What does a vision include? The word “vision” is tossed around a lot these days without a clear explanation of what it signifies to the company. This leads to several different interpretations and potential unalignment. I will provide what I encompass in my vision; think of this as a recommended ingredient list. There are parts you can leave out, but feel inspired to add others. Every vision at the end of the day should be unique to its creator:
BHAG (“Big Hairy Audacious Goal”) or 10-Year Target:A long-term goal of where you want to take the company in 10-20 years. It should seem huge and almost impossible. It usually consists of a revenue target, such as “$30 million by 2030,” but it can also be more purpose based like “Save 1 billion gallons of water by 2040.”

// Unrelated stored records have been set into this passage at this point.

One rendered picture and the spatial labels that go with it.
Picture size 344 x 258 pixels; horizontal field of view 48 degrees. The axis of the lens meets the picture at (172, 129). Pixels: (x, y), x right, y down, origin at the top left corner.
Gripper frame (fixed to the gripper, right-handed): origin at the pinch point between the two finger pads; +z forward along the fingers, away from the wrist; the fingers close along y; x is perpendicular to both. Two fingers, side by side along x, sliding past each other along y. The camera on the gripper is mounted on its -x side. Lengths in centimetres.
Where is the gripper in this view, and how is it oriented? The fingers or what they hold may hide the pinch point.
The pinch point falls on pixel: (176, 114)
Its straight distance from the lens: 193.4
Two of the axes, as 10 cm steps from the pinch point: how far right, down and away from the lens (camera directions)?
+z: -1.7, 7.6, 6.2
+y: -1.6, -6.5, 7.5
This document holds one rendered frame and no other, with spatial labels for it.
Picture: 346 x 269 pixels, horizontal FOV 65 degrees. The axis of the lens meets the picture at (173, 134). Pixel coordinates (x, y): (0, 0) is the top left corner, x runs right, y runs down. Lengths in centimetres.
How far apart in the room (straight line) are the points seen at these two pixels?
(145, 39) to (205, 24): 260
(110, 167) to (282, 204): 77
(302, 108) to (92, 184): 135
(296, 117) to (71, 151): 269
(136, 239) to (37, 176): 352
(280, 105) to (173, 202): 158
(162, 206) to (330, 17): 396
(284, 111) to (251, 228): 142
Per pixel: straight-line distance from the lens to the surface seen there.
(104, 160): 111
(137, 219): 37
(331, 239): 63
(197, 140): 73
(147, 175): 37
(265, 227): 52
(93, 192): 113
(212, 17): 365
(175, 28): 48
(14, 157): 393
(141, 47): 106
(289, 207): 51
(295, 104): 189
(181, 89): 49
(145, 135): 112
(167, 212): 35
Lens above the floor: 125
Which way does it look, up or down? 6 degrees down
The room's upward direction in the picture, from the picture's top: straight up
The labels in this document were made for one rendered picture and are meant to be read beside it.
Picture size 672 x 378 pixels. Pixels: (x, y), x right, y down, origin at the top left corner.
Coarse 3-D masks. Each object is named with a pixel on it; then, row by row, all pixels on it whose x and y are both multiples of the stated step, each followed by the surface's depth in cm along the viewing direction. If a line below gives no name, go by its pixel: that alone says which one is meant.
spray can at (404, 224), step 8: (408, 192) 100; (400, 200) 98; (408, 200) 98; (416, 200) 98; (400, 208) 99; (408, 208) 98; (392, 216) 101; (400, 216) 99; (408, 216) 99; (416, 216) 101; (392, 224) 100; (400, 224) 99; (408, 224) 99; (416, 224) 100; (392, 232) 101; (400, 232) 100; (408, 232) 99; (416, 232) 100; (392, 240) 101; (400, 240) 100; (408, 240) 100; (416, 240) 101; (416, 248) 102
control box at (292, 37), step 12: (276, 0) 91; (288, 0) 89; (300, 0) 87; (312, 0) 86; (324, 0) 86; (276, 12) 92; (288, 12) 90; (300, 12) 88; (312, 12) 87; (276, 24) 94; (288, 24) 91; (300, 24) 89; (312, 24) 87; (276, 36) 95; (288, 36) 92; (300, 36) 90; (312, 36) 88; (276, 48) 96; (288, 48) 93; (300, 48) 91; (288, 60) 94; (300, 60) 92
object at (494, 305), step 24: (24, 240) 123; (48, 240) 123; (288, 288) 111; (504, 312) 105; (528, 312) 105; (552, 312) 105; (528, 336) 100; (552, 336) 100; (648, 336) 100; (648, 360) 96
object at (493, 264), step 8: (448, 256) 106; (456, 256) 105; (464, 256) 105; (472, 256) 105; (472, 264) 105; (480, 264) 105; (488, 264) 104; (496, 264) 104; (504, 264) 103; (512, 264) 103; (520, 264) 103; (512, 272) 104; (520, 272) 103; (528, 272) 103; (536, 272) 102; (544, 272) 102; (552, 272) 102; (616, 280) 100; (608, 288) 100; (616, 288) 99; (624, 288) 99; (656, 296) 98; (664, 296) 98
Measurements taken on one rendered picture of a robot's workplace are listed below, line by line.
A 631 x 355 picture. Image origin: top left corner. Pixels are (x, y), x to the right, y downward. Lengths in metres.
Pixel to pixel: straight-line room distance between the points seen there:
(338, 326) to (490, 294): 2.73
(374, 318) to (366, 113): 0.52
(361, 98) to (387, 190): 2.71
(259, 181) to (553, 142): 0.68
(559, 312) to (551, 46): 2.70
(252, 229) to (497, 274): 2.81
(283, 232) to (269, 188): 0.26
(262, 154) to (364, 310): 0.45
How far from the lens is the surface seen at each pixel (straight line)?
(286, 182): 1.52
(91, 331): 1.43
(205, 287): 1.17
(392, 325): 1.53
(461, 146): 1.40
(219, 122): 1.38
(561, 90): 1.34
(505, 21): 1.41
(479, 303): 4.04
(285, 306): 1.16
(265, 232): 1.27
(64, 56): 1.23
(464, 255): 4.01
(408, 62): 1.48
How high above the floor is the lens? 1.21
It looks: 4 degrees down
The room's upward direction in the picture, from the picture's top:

Your purpose or your "why:"Your team wants to know why you want to accomplish this vision and why they should join your journey. A good example is Ford Motor’s: “To drive human progress through freedom of movement.” Here at K&D’s our purpose is: “To raise the bar in the landscape industry."
Core values:These provide a clear expectation of how people should show up to work. It also provides a baseline for decision-making when faced with difficult situations. For example, if a client is upset about an issue with quality and your core value is “deliver a high-quality product,” your team member will feel more empowered to make the situation right with the client.
One-year outlook:This will be where the rubber hits the road. Your one-year outlook should be detail heavy and include goals/descriptions of revenue, cashflow, employee additions, employee retention targets, new services you want to offer, new clients you want to pursue, new markets you want to break into, software integrations, equipment purchases, new employee benefits, other large projects and anything else that helps paint the picture of what success looks like in the next 12 months. The more particularized, the better.
3- and 5-year targets:This will be an extended version of your one-year outlook. It will help paint the picture and give general guidance of where the company is heading with milestones of how to get there.
Finally, you will pull all this together on a 1–2-page document. I use the Entrepreneurial Operating Systems’ Vision/Traction Organizer to organize our vision at K&D. This form is free to download and very user-friendly.
Don’t feel like you must do this all at once. It may take 6-12 months to fully define, and from there you should update it quarterly to stay relevant. You may already have some of these components or an idea of what you want to accomplish. Stay open minded to changing things as you go through this process. Wherever you feel you do your best work, find that spot and block out a few days to spend building your future success roadmap. Happy vision building!